I've been thinking lately about how Perl 6 might offer functionality
similar to Python's docstrings. That is, documentation which is tied
directly to a particular routine, class or module[1]. This is
something which would is very useful in a REPL, and for documentation
readers[2].

Taking one case, the usual Perl 5 way to document methods is to put a
METHODS heading in the Pod and then list all the methods as
subheadings or list items underneath it. However, Synopsis 26 has this
notion of semantic blocks, and already defines some standard ones
including SYNOPSIS, so you can write something like this:

=begin SYNOPSIS
Bla bla
bla bla bla
=end SYNOPSIS

The formatter might then print out a "Synopsis" heading with the block
text beneath it, since the two are reliably tied together, while the
"=head1 SYNOPSIS + any number of paragraphs" combo doesn't tell the
formatter much about the structure.

Now, S26 also specifies METHOD and SUBROUTINE, but their use is not
discussed. As I understand, Perl 6 will give you access to all Pod
blocks through $=BLOCKNAME. I suppose there might be @=BLOCKNAME if
there's more than one block by that name. If so, then using semantic
blocks seems like a shoe-in for providing docstring-like
functionality.
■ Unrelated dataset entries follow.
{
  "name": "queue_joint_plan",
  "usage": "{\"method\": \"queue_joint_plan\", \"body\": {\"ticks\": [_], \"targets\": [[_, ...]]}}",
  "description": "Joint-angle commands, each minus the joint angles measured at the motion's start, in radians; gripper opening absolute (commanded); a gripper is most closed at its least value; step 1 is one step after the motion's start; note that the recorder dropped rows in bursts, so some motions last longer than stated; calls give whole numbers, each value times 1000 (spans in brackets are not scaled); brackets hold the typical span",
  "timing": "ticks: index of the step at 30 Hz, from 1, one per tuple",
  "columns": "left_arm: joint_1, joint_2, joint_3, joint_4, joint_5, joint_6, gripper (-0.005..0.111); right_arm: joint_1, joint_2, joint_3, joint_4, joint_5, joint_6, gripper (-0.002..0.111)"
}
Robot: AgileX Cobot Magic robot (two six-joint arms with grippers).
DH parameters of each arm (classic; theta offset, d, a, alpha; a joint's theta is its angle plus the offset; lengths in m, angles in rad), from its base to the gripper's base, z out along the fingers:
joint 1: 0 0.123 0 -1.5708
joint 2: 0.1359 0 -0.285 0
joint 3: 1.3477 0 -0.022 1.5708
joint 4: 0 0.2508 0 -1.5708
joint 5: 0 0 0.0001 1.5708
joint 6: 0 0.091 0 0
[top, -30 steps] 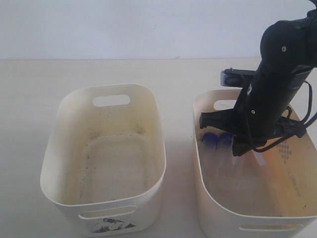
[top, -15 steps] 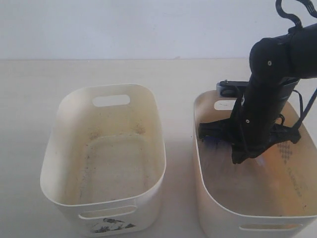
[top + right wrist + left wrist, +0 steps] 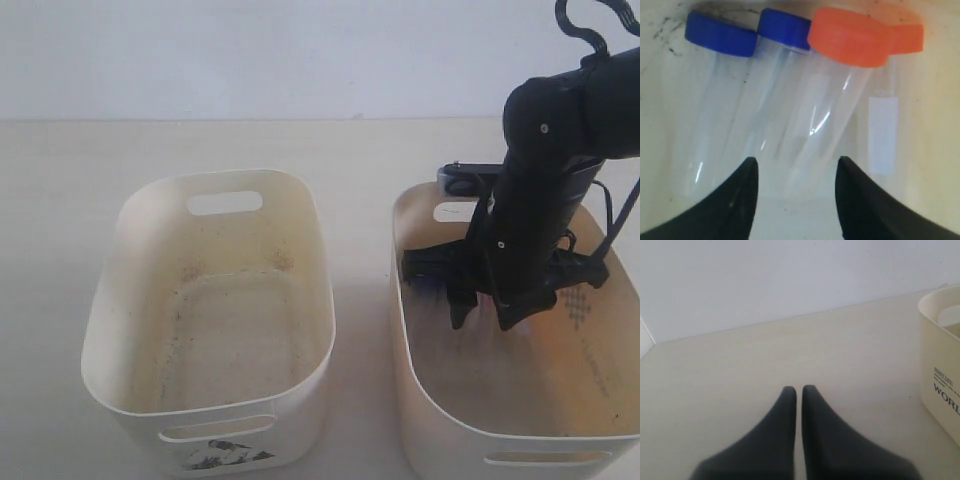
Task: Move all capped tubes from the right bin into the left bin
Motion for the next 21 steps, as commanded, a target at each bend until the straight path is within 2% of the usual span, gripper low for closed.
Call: {"method": "queue_joint_plan", "body": {"ticks": [1, 16, 18, 21], "targets": [[-1, 0, -4, -4, -9, -13, 4, -9, -3, 1, -27, -21, 27, 45], [-1, 0, -4, -4, -9, -13, 4, -9, 107, 1, -43, -24, 77, 43], [-1, 0, -4, -4, -9, -13, 4, -9, 109, 1, -43, -17, 77, 34], [-1, 0, -4, -4, -9, -13, 4, -9, 110, 1, -43, 4, 79, 10]]}}
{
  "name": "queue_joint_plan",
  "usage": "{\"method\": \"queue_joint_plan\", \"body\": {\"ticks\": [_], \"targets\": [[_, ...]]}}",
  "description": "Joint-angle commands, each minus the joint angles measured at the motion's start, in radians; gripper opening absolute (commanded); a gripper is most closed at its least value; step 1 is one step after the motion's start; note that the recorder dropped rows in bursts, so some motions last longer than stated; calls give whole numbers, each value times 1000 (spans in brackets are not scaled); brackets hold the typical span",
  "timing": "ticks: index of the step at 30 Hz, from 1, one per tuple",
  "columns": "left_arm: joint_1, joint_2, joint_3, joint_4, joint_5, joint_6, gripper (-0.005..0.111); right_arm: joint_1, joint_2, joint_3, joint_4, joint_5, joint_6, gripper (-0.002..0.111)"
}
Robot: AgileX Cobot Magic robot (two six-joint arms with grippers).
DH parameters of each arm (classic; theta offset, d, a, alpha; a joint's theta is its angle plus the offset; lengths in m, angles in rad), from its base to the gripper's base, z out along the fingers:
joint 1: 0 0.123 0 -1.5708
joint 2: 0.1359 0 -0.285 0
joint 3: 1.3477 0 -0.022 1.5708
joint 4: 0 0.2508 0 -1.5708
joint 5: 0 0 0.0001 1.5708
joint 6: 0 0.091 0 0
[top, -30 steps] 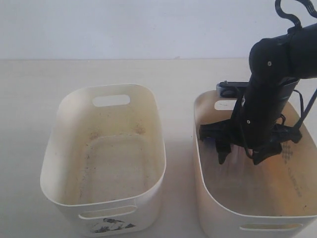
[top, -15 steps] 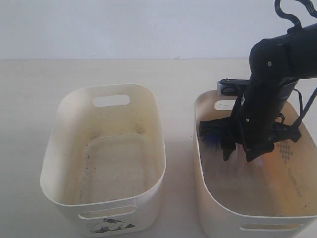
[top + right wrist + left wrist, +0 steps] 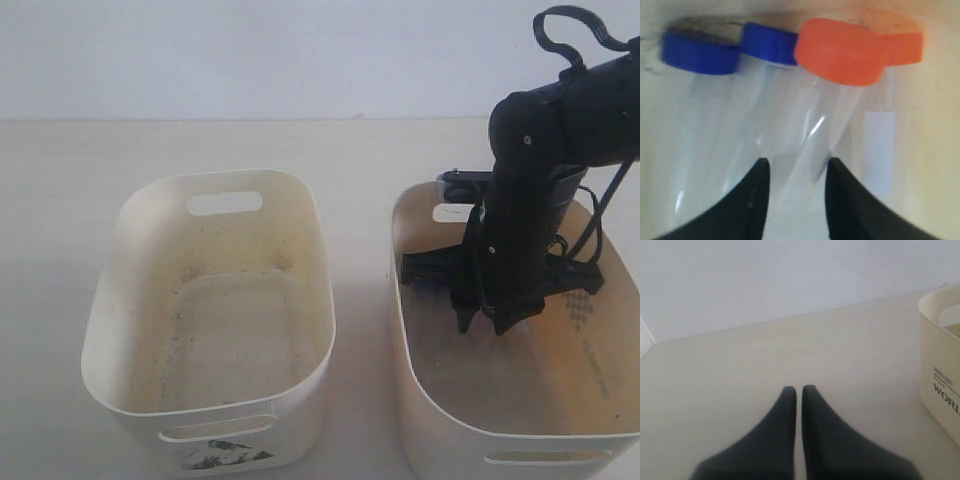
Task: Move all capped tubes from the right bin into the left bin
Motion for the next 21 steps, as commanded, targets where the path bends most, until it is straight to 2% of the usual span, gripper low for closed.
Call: {"method": "queue_joint_plan", "body": {"ticks": [1, 12, 21], "targets": [[-1, 0, -4, -4, -9, -13, 4, -9, 42, 13, -12, 17, 2, 0], [-1, 0, -4, -4, -9, -13, 4, -9, 30, 13, -16, 80, -26, 1], [-1, 0, -4, -4, -9, -13, 4, -9, -155, 13, -14, 194, -65, 1]]}}
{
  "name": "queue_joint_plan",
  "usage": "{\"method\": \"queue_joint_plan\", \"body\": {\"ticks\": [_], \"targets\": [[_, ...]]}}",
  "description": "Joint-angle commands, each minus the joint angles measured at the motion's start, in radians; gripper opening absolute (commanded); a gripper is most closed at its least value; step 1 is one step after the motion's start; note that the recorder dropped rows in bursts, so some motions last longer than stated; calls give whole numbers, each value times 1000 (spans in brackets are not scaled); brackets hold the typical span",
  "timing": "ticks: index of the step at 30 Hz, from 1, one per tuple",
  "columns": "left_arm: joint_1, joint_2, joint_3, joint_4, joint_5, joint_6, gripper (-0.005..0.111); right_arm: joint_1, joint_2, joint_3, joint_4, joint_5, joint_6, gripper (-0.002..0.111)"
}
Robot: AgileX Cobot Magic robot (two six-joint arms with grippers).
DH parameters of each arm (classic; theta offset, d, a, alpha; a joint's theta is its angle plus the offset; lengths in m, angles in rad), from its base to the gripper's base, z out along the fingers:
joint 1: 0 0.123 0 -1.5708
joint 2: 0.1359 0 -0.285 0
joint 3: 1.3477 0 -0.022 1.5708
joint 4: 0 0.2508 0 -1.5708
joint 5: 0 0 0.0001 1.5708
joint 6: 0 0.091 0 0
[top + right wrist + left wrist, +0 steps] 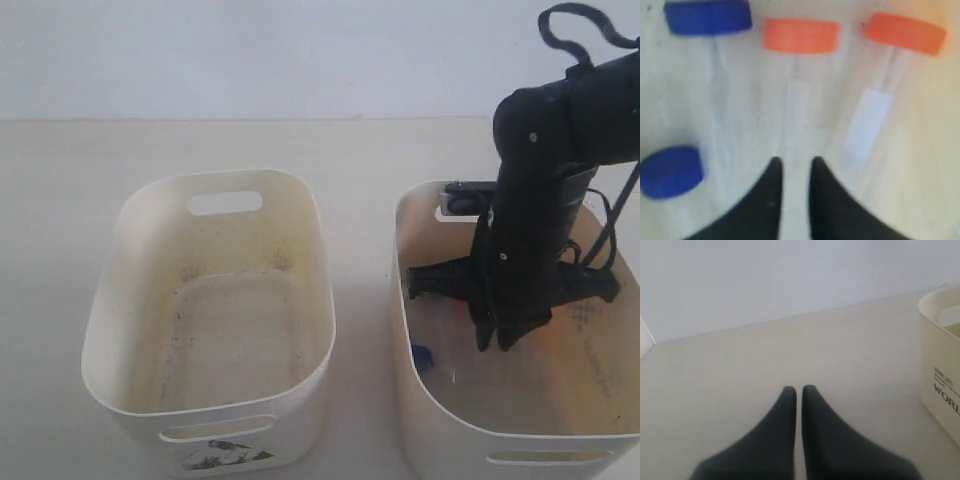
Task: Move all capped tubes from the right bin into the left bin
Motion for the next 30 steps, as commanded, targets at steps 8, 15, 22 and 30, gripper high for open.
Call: {"method": "queue_joint_plan", "body": {"ticks": [8, 15, 22, 30], "targets": [[-1, 0, -4, -4, -9, -13, 4, -10, -275, 4, -26, 100, -27, 1], [-1, 0, -4, -4, -9, -13, 4, -10, -218, 4, -24, 60, -57, 1], [-1, 0, -4, -4, -9, -13, 4, -10, -141, 4, -7, 25, -84, 1], [-1, 0, -4, -4, -9, -13, 4, -8, -157, -12, 53, 38, -99, 1]]}}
We could have something like this:

=begin METHOD :name<reverse>
Acts on a L<List>. Returns a copy with the order of the elements reversed.
=end METHOD

method reverse() {
    my @result;
    for @.list {
        @result.unshift($_);
    }
    return @result;
}

Something similar could be done for MODULE, CLASS, GRAMMAR, ROLE,
TOKEN, and REGEX.

One advantage to using Pod blocks in place of actual strings á la
Python, is that the documentation is still independent of the source
code, and need not be in the same file.